Gabriela Knaul, rapporteur des droits de l’homme pour l’ONU a urgé « Les autorités tunisiennes d’adopter la législation nécessaire pour appliquer la constitution en garantissant l’indépendance des juges, des procureurs et des avocats, en concertation avec les représentants de ces corps judiciaires et avec les autres parties ». Cela signifie, que quatre années après les évènements de 2011, on est loin de l’indépendance de la magistrature tant annoncée. Cette déclaration survient après la visite effectuée en tant qu’experte indépendante de l’ONU pour évaluer et superviser le degré d’indépendance de la magistrature. Elle a déclaré que les principes énoncés par la constitution doivent êtres traduits en pratique… Elle a rappelé qu’en principe, le conseil suprême de la magistrature doit être mis en place avant Avril 2015 et la cour suprême avant Octobre de la même année. Elle a insisté pour que la Loi stipule impérativement le nombre de magistrats qui doivent constituer le Conseil suprême, comment ils doivent êtres nommés et leur mandat défini. La loi devrait, selon elle, préciser les critères et les procédures de sélection, de désignation et de promotion des juges et des procureurs.

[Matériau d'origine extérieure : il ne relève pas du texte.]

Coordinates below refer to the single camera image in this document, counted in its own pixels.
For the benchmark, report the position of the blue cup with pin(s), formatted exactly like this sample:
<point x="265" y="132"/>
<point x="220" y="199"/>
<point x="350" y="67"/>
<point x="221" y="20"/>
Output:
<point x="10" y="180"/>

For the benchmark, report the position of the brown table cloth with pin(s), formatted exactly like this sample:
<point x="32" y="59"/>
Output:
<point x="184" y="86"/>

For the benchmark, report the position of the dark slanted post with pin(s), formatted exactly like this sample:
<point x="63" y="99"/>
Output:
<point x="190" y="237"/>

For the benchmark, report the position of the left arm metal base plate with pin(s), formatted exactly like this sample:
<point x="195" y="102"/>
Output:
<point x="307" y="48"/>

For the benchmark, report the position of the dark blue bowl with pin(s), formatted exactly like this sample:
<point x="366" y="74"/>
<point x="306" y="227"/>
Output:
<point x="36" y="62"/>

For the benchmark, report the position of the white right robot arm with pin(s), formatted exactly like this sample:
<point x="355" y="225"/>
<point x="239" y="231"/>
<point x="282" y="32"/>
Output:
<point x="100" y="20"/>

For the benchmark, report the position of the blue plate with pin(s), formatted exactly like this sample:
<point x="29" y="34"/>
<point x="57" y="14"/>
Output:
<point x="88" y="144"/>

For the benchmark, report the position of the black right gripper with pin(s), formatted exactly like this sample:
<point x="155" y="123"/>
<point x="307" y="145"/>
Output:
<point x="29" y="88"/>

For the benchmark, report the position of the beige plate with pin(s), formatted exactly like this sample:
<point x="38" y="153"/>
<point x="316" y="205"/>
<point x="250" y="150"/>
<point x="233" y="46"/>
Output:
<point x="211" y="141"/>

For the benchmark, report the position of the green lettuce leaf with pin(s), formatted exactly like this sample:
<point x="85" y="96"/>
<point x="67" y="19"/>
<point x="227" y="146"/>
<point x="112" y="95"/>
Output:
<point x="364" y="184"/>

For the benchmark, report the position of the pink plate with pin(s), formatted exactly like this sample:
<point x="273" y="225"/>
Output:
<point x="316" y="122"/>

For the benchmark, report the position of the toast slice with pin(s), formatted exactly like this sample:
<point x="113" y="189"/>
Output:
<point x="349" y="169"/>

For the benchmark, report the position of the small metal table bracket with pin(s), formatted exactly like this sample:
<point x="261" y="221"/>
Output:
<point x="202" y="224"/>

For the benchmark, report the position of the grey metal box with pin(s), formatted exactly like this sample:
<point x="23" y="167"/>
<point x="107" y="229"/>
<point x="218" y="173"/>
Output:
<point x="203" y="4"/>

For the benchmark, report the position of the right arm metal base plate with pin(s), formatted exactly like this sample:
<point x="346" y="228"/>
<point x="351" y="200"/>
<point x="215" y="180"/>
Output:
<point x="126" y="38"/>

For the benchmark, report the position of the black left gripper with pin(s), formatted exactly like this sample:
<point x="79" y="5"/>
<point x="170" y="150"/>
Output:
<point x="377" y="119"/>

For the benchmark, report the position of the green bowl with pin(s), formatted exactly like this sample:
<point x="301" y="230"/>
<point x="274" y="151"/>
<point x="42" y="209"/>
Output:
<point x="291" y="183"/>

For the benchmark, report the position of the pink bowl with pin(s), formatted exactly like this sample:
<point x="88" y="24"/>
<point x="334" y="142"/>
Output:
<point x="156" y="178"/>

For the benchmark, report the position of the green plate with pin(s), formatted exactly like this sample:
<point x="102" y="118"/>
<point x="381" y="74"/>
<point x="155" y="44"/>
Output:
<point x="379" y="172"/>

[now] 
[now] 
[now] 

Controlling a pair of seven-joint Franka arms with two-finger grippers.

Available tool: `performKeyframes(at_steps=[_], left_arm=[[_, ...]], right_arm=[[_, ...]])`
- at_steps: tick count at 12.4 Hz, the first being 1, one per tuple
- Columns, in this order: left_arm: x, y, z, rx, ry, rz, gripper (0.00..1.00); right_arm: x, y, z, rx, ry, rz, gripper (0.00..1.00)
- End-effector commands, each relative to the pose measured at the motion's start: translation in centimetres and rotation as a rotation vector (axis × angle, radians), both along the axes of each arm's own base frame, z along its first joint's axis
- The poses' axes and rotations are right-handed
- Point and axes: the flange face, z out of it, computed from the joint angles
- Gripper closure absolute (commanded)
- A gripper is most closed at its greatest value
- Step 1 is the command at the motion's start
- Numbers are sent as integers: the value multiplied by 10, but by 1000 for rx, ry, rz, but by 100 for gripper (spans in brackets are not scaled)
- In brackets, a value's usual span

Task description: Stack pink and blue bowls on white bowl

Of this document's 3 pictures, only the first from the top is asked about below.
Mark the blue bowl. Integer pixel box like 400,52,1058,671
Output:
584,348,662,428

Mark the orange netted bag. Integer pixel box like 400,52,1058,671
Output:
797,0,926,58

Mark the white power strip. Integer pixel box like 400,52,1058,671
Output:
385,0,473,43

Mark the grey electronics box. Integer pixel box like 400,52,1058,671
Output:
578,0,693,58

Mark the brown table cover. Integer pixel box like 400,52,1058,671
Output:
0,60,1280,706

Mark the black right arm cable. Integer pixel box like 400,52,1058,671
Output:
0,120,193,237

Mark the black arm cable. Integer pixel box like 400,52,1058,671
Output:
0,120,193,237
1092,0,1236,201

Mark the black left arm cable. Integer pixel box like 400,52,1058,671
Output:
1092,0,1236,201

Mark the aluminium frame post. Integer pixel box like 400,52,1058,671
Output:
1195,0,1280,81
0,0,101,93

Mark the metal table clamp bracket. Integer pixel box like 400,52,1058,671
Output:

Elle a en outre critiqué le ministre de la justice qui, en 2012 a démis de leurs fonctions 80 juges illégalement (Noureddine Bhiri). Elle a surtout insisté pour que toute personne arrêtée soit impérativement informée de ses droits et doit avoir immédiatement un avocat comme le stipule la nouvelle constitution.

Le rapporteur de l’ONU a passé 9 jours en Tunisie où elle a rencontré des membres du gouvernement, de l’A.N.C, des juges, des procureurs, des avocats et des représentants de la société civile. Son rapport sera présenté au conseil des droits de l’homme de l’ONU en Juin 2015.